On pensait que la défense des libertés publiques et une forme d’anti-autoritarisme étaient contenus dans l’ADN politique des verts européens. On découvre que ça n’est plus le cas. C’est une chose. La priorité écologique est-elle mieux traitée ? Les Verts autrichiens se vantent d’avoir obtenu le portefeuille du ministère de l’environnement, l’objectif de neutralité carbone d’ici 2040 et un déploiement ambitieux d’énergies renouvelables. Mais le cadre économique et financier auquel ils ont souscrit en même temps interdit de prendre aux sérieux ces engagements. Car l’OVP reste l’un des partis les plus libéral économiquement du continent.
Ainsi, sur le plan budgétaire, l’accord prévoit qu’il ne peut jamais y avoir de déficit « quelles que soient les conditions conjoncturelles ». Quant aux excédents ils devront être utilisés pour réduire la dette publique et la faire passer en dessous de 60% du PIB, exigé par les traités européens. Impossible, dans ce cadre, de faire le plan d’investissements publics pour l’isolation thermique des logements ou le développement des transports en commun indispensable pour respecter l’objectif de neutralité carbone. Impossible également d’envisager le moindre soutien de l’Etat pour développer la filière des énergies renouvelables.
D’autant plus qu’en même temps, les cadeaux pour les actionnaires et les riches vont pleuvoir : baisse de l’impôt sur les sociétés, baisse de l’impôt sur le revenu et baisse de la taxe sur les revenus du capital. C’est ça la priorité budgétaire du gouvernement autrichien, et pas l’écologie. Le texte programmatique signé par les Verts autrichiens compte en fait sur une financiarisation accrue pour réaliser la conversion écologique de l’économie. La règlementation des produits financiers va être allégée lorsqu’ils contiennent des investissements dans les énergies renouvelables. C’est très dangereux cela met les investissements dans les énergies renouvelables à la merci du prochain krach financier.

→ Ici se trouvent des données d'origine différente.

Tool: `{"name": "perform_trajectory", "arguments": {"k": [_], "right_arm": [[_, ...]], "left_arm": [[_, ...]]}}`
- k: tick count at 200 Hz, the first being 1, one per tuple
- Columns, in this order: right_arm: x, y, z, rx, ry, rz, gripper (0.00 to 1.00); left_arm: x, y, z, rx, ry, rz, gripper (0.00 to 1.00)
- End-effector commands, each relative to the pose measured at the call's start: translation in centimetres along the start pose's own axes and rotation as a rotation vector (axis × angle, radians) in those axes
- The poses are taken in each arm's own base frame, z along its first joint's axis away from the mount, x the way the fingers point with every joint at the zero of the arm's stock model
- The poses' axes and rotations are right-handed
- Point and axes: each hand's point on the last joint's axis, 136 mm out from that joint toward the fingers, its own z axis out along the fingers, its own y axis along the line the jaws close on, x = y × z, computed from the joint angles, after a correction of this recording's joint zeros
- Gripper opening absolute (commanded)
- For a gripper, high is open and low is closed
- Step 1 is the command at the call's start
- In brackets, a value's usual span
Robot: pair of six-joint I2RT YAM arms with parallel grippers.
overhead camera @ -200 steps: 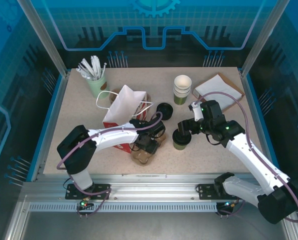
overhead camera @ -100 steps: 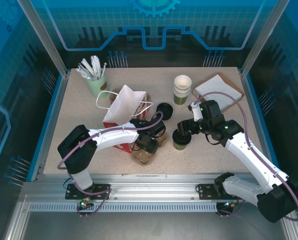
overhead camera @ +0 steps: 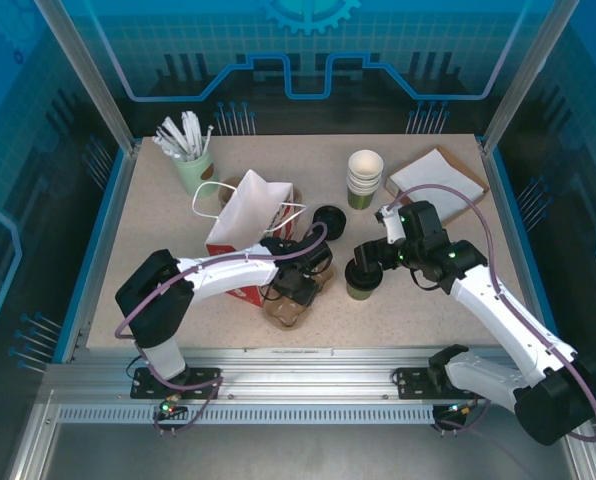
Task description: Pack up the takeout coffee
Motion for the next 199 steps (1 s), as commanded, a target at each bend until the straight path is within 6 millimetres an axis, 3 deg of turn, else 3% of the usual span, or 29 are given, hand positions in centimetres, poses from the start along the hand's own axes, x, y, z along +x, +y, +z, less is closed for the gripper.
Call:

Au final, c’est bien la vision de l’écologie libérale qui triomphe en Autriche. Elle compte sur le marché pour transformer la société dans un sens compatible avec l’intérêt général humain. Elle se fourvoie sur la trajectoire du capitalisme financiarisé de notre époque. Son intérêt est divergent avec l’intérêt général. Ses exigences de rentabilité à très court terme sont strictement incompatibles avec la baisse des émissions de gaz à effet de serre, la sortie du libre-échange, le passage à une agriculture biologique, etc. Et les niveaux d’inégalités qu’il créé ne permettent pas la cohésion nécessaire des sociétés pour affronter les conséquences du réchauffement climatique. La seule écologie qui vaille est l’écologie populaire appuyée sur l’anticapitalisme et les politiques sociales d’entraide. Je ne conclurai pas sans rappeler comment la morale politique a pris un étrange chemin en Europe. Dans les années 2000 déjà les Autrichiens de droite avaient choisi de faire un gouvernement commun avec l’extrême droite. Ce fut un tollé. Aujourd’hui n’importe qui peut s’allier avec n’importe qui sans problème dans la « goche » officielle.